Replace Text in PDF via Python

Replace Text in all pages of PDF document

In order to replace text in all the pages of a PDF document, you first need to use TextFragmentAbsorber to find the particular phrase you want to replace. After that, you need to go through all the TextFragments to replace the text and change any other attributes. Once you have done that, you only need to save the output PDF using the Save method of the Document object. The following code snippet shows you how to replace text in all pages of PDF document.


    import aspose.pdf as ap

    # Open document
    document = ap.Document(input_pdf)

    # Create TextAbsorber object to find all instances of the input search phrase
    absorber = ap.text.TextFragmentAbsorber("format")

    # Accept the absorber for all the pages
    document.pages.accept(absorber)

    # Get the extracted text fragments
    collection = absorber.text_fragments

    # Loop through the fragments
    for text_fragment in collection:
        # Update text and other properties
        text_fragment.text = "FORMAT"
        text_fragment.text_state.font = ap.text.FontRepository.find_font("Verdana")
        text_fragment.text_state.font_size = 22
        text_fragment.text_state.foreground_color = ap.Color.blue
        text_fragment.text_state.background_color = ap.Color.green

    # Save the document
    document.save(output_pdf)

Replace Text in particular page region

In order to replace text in a particular page region, first, we need to instantiate TextFragmentAbsorber object, specify page region using TextSearchOptions.Rectangle property and then iterate through all the TextFragments to replace the text. Once these operations are completed, we only need to save the output PDF using the Save method of the Document object. The following code snippet shows you how to replace text in all pages of PDF document.

// load PDF file
Aspose.PDF.Document pdf  = new Aspose.PDF.Document("c:/pdftest/programaticallyproducedpdf.pdf");

// instantiate TextFragment Absorber object
Aspose.PDF.Text.TextFragmentAbsorber TextFragmentAbsorberAddress = new Aspose.PDF.Text.TextFragmentAbsorber();

// search text within page bound
TextFragmentAbsorberAddress.TextSearchOptions.LimitToPageBounds = true;

// specify the page region for TextSearch Options
TextFragmentAbsorberAddress.TextSearchOptions.Rectangle = new Aspose.PDF.Rectangle(100, 100, 200, 200);

// search text from first page of PDF file
pdf.Pages[1].Accept(TextFragmentAbsorberAddress);

// iterate through individual TextFragment
foreach( Aspose.PDF.Text.TextFragment tf in TextFragmentAbsorberAddress.TextFragments)
{
    // update text to blank characters
    tf.Text = "";
}

// save updated PDF file after text replace
pdf.Save("c:/pdftest/TextUpdated.pdf");

Replace Text Based on a Regular Expression

If you want to replace some phrases based on regular expression, you first need to find all the phrases matching that particular regular expression using TextFragmentAbsorber.
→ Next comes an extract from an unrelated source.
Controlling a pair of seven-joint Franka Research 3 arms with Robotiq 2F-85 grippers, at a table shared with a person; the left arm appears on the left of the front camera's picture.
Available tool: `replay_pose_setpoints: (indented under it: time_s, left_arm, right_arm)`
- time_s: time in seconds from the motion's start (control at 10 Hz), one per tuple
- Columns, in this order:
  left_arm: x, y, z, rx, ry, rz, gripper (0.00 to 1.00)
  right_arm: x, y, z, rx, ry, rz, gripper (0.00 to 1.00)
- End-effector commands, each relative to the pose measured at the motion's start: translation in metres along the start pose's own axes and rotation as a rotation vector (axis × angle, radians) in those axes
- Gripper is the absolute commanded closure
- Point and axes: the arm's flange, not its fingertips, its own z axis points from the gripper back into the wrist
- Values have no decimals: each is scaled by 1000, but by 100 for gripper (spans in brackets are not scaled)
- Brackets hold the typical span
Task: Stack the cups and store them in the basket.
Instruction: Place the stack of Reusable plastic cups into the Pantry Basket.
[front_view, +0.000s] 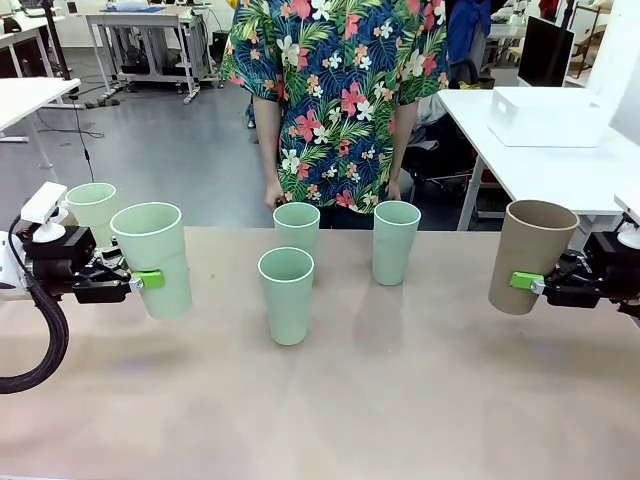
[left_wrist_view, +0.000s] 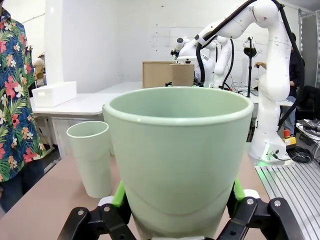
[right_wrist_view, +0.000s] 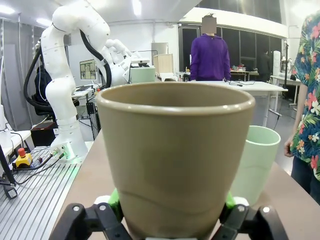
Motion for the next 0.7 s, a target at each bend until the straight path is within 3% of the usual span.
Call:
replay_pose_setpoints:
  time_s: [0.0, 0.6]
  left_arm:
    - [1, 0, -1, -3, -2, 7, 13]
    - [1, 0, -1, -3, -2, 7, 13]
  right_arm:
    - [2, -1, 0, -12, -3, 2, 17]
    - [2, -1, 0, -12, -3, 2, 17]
You will have to pass the regular expression as a parameter to the TextFragmentAbsorber constructor. You also need to create TextSearchOptions object which specifies whether the regular expression is being used or not. Once you get the matching phrases in TextFragments, you need to loop through all of them and update as required. Finally, you need to save the updated PDF using the Save method of the Document object. The following code snippet shows you how to replace text based on a regular expression.

// For complete examples and data files, please go to https://github.com/aspose-pdf/Aspose.PDF-for-.NET
// The path to the documents directory.
string dataDir = RunExamples.GetDataDir_AsposePdf_Text();

// Open document
Document pdfDocument = new Document(dataDir + "SearchRegularExpressionPage.pdf");

// Create TextAbsorber object to find all the phrases matching the regular expression
TextFragmentAbsorber textFragmentAbsorber = new TextFragmentAbsorber("\\d{4}-\\d{4}"); // Like 1999-2000

// Set text search option to specify regular expression usage
TextSearchOptions textSearchOptions = new TextSearchOptions(true);
textFragmentAbsorber.TextSearchOptions = textSearchOptions;

// Accept the absorber for a single page
pdfDocument.Pages[1].Accept(textFragmentAbsorber);

// Get the extracted text fragments
TextFragmentCollection textFragmentCollection = textFragmentAbsorber.TextFragments;

// Loop through the fragments
foreach (TextFragment textFragment in textFragmentCollection)
{
    // Update text and other properties
    textFragment.Text = "New Phrase";
    // Set to an instance of an object.
    textFragment.TextState.Font = FontRepository.FindFont("Verdana");
    textFragment.TextState.FontSize = 22;
    textFragment.TextState.ForegroundColor = Aspose.Pdf.Color.FromRgb(System.Drawing.Color.Blue);
    textFragment.TextState.BackgroundColor = Aspose.Pdf.Color.FromRgb(System.Drawing.Color.Green);
}
dataDir = dataDir + "ReplaceTextonRegularExpression_out.pdf";
pdfDocument.Save(dataDir);

Replace fonts in existing PDF file

Aspose.PDF for Python via .NET supports the capability to replace text in PDF document. However, sometimes you have a requirement to only replace the font being used inside PDF document. So instead of replacing the text, only font being used is replaced. One of the overloads of TextFragmentAbsorber constructor accepts TextEditOptions object as an argument and we can use RemoveUnusedFonts value from TextEditOptions.FontReplace enumeration to accomplish our requirements. The following code snippet shows how to replace the font inside PDF document.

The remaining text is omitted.